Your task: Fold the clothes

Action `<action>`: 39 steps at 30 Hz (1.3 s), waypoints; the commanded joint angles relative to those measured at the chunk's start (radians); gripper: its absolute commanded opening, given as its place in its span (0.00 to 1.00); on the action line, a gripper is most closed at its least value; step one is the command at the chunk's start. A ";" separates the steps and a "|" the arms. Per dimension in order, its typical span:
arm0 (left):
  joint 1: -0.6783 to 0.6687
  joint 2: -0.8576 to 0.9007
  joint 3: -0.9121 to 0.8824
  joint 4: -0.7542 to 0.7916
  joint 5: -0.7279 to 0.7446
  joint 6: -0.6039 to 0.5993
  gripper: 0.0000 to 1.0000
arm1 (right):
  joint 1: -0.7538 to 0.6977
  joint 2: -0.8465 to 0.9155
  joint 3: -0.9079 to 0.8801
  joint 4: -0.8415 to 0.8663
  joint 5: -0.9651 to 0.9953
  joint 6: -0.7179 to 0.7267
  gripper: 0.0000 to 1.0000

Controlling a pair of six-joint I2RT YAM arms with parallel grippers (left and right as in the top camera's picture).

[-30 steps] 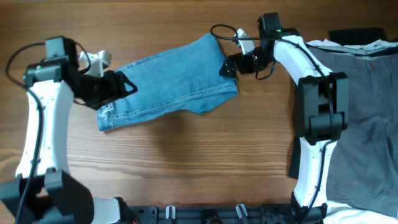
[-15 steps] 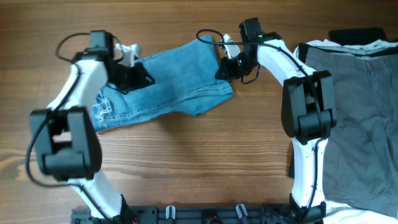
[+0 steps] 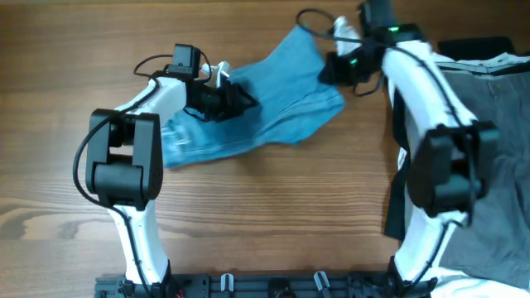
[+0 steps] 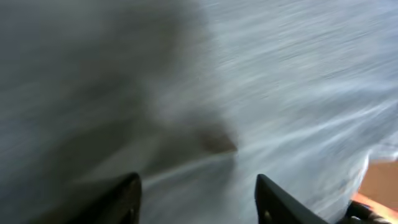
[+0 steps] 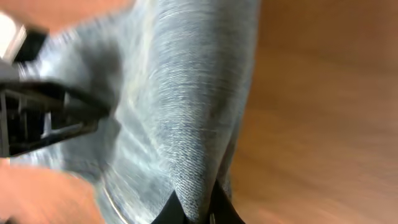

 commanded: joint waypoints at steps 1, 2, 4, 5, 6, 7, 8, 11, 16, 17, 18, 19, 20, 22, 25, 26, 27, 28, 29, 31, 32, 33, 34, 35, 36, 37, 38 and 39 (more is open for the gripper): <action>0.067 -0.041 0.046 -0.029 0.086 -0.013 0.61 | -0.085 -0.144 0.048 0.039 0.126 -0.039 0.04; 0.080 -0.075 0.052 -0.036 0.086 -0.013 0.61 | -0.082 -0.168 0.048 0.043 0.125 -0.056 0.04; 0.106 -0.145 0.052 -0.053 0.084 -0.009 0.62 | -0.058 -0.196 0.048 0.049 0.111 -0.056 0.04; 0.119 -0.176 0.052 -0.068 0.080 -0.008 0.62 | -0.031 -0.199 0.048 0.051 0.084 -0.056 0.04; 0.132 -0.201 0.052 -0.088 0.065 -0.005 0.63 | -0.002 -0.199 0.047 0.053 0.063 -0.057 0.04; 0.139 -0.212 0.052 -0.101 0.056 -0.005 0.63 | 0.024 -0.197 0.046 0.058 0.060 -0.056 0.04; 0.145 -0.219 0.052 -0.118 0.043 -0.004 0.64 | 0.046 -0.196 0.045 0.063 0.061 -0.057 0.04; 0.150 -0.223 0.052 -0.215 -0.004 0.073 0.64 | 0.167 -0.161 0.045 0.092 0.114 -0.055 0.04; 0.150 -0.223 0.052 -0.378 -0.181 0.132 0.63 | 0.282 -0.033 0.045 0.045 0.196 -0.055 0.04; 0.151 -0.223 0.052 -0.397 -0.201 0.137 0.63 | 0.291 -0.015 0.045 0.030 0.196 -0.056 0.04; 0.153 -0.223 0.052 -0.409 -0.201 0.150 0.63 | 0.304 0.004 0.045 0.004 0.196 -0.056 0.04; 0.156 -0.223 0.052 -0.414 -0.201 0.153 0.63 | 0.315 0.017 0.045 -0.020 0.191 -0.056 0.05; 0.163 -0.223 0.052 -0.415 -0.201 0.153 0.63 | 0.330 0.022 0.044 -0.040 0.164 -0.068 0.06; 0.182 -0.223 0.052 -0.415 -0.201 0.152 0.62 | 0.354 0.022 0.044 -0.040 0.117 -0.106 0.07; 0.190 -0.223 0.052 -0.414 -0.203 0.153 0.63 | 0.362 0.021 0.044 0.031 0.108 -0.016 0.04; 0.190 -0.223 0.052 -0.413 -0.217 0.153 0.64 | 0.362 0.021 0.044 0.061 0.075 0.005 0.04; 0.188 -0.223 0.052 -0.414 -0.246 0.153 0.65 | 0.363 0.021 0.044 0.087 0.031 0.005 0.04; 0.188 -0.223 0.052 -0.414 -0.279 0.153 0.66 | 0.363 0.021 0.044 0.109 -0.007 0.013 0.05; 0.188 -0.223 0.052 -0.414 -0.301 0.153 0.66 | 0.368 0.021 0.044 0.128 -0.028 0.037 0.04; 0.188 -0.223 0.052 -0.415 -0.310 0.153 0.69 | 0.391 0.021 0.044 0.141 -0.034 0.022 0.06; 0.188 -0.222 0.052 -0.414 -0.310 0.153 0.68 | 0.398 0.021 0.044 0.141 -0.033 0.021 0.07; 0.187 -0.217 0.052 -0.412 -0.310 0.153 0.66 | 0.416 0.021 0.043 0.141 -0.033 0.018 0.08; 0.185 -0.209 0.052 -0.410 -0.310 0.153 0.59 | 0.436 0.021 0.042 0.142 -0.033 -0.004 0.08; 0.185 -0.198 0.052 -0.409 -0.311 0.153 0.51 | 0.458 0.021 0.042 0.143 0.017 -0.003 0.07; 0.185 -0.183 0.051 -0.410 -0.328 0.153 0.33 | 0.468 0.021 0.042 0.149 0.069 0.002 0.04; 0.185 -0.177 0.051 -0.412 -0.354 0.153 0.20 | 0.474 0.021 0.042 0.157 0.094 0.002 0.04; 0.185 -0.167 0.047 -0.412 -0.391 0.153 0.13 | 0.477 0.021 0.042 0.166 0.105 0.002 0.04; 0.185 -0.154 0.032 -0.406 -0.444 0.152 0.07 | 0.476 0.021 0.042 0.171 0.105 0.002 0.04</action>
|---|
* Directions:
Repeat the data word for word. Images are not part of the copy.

* Answer to this problem:
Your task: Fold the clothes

Action `<action>`: 39 steps at 30 Hz (1.3 s), waypoints; the commanded joint angles relative to those measured at the chunk's start (radians); gripper: its absolute commanded opening, given as its place in its span (0.00 to 1.00); on the action line, a gripper is most closed at its least value; step one is the command at the chunk's start. A ";" separates the steps and a "|" the arms. Per dimension in order, its typical span:
arm0 (left):
  joint 1: -0.6783 to 0.6687
  joint 2: -0.8576 to 0.9007
  joint 3: -0.9121 to 0.8824
  joint 4: -0.7542 to 0.7916
  joint 5: -0.7279 to 0.7446
  joint 6: -0.6039 to 0.5993
  gripper: 0.0000 to 1.0000
arm1 (right):
  joint 1: -0.7538 to 0.6977
  joint 2: -0.8465 to 0.9155
  joint 3: -0.9079 to 0.8801
  joint 4: -0.8415 to 0.8663
  joint 5: -0.9651 to 0.9953
  joint 6: -0.7179 to 0.7267
  gripper: 0.0000 to 1.0000

Controlling a pair of six-joint I2RT YAM arms with parallel grippers (left and right as in the top camera's picture).

[-30 steps] 
[-15 steps] 
[+0 steps] 
[+0 steps] 
[+0 steps] 

 commanded: joint waypoints at steps 1, 2, 4, 5, 6, 7, 8, 11, 16, 17, 18, 19, 20, 22, 25, 26, 27, 28, 29, 31, 32, 33, 34, 35, 36, 37, 38 and 39 (more is open for the gripper): <action>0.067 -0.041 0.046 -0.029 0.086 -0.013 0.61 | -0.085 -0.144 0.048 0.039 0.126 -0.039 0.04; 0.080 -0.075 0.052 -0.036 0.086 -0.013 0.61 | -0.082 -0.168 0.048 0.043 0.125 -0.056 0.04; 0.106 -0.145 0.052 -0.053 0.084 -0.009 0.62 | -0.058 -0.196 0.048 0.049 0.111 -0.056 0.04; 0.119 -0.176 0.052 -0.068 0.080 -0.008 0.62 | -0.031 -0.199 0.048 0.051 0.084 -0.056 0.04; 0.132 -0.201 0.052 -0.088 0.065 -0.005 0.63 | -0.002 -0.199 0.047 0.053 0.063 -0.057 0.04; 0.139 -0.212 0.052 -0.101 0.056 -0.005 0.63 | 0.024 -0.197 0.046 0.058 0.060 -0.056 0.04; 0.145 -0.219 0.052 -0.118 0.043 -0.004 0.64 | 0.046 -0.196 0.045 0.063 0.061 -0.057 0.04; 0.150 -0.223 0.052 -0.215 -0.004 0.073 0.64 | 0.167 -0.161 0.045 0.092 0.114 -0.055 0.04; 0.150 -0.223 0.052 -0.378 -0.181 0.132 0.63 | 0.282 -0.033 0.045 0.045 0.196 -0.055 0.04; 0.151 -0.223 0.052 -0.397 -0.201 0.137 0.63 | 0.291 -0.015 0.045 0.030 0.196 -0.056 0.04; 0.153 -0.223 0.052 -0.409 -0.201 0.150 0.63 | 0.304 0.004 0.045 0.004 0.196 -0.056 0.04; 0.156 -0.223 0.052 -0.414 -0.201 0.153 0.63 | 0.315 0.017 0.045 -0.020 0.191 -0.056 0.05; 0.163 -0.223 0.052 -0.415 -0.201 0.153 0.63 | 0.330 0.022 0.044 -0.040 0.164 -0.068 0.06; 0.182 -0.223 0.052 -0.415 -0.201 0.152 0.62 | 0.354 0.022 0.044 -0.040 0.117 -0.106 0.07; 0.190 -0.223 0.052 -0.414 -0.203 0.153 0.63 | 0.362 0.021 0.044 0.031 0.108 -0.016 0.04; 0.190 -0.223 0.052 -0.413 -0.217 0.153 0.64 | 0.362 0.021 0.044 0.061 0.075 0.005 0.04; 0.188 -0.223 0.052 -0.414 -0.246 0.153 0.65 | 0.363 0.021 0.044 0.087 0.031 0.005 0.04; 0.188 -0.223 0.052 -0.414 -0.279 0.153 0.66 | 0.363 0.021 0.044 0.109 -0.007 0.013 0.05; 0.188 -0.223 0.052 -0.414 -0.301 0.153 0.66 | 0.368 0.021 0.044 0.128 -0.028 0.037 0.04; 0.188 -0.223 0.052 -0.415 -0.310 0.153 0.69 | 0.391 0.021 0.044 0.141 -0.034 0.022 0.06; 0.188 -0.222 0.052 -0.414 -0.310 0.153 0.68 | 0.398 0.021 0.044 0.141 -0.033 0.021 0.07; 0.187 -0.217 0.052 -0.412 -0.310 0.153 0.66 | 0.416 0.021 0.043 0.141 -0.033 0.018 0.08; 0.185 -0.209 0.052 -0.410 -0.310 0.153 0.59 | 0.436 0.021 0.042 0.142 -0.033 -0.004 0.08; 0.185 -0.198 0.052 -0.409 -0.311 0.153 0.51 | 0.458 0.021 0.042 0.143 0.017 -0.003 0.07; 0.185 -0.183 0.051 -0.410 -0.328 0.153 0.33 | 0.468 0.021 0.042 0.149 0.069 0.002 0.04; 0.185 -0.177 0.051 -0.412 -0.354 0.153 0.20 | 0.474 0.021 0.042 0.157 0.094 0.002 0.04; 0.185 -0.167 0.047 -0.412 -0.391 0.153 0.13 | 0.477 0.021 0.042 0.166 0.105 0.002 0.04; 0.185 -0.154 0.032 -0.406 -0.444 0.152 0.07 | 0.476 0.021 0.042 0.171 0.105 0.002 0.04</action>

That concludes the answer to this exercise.